__What the exercise asks__
For this exercise, restate word for word only the lines from the first line of the data to the line containing "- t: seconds".

__The data__

◇ ◇ ◇

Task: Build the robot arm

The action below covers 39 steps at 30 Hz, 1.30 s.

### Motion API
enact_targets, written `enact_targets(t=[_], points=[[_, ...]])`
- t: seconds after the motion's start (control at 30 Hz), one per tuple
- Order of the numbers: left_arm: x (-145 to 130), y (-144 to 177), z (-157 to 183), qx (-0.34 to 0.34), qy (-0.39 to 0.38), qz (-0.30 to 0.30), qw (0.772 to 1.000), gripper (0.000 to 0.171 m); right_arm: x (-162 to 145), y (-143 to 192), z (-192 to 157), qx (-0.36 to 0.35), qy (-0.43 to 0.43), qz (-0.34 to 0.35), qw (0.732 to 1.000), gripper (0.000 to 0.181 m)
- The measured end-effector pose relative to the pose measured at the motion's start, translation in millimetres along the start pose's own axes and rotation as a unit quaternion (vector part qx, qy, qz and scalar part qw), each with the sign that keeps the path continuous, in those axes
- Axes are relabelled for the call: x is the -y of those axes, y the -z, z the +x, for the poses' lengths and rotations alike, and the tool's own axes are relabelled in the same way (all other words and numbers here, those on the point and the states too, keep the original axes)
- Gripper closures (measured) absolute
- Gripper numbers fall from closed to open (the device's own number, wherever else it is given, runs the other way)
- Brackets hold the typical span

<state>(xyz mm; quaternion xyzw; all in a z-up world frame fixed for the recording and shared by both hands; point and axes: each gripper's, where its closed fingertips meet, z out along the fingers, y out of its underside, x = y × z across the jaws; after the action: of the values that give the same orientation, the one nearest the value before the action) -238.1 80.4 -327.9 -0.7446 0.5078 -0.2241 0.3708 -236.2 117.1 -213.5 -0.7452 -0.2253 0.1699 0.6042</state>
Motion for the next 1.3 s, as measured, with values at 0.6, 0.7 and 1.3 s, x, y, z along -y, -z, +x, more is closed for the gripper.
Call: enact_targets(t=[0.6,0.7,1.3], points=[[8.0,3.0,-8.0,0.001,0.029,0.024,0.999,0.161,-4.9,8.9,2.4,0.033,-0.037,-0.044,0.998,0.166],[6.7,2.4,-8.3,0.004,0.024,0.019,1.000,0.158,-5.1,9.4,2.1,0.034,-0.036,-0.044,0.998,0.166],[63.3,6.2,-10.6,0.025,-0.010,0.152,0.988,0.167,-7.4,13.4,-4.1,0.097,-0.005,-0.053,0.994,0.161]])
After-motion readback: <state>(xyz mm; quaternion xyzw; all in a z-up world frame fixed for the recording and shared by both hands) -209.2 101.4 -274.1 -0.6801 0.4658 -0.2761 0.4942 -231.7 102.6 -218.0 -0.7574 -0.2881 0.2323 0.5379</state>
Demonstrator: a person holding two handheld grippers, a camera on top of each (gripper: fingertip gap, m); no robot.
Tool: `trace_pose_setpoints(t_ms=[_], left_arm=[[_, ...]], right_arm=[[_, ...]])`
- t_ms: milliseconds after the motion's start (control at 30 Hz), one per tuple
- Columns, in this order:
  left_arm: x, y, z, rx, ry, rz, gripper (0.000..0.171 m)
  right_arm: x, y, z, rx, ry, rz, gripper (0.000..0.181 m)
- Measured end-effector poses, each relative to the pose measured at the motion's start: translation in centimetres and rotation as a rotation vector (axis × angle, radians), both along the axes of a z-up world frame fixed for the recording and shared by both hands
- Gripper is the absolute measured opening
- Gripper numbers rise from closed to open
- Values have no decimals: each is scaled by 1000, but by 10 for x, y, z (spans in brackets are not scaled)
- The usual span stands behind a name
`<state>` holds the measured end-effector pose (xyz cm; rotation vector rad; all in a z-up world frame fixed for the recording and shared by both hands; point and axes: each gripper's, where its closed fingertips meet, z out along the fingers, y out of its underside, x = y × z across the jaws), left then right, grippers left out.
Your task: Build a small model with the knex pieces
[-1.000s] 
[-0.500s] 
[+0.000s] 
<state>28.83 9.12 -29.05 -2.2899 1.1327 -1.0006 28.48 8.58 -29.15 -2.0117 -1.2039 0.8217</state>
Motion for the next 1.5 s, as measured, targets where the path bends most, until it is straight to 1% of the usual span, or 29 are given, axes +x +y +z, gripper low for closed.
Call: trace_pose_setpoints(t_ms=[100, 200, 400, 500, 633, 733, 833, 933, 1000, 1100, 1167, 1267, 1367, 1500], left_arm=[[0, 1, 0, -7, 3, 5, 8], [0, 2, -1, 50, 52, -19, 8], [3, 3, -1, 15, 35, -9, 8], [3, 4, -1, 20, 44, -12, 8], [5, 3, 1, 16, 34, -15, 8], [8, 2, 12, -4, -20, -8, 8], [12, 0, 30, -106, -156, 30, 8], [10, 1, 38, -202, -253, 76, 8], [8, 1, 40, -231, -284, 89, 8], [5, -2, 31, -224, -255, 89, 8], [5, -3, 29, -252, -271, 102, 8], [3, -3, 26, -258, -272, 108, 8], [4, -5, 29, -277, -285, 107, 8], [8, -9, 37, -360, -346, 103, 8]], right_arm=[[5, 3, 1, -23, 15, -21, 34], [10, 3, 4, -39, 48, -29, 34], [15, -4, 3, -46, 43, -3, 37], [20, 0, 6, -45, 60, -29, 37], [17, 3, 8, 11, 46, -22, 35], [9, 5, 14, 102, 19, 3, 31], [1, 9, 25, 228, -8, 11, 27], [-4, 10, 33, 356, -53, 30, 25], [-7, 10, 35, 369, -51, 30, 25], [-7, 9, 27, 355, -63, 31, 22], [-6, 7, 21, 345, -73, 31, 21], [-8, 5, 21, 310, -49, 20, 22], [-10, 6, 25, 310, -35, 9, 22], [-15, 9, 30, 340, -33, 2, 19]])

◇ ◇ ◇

__Exercise output__
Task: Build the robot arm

The action below covers 39 steps at 30 Hz, 1.30 s.

### Motion API
enact_targets, written `enact_targets(t=[_], points=[[_, ...]])`
- t: seconds after the motion's start (control at 30 Hz), one per tuple

This output is complete as it stands.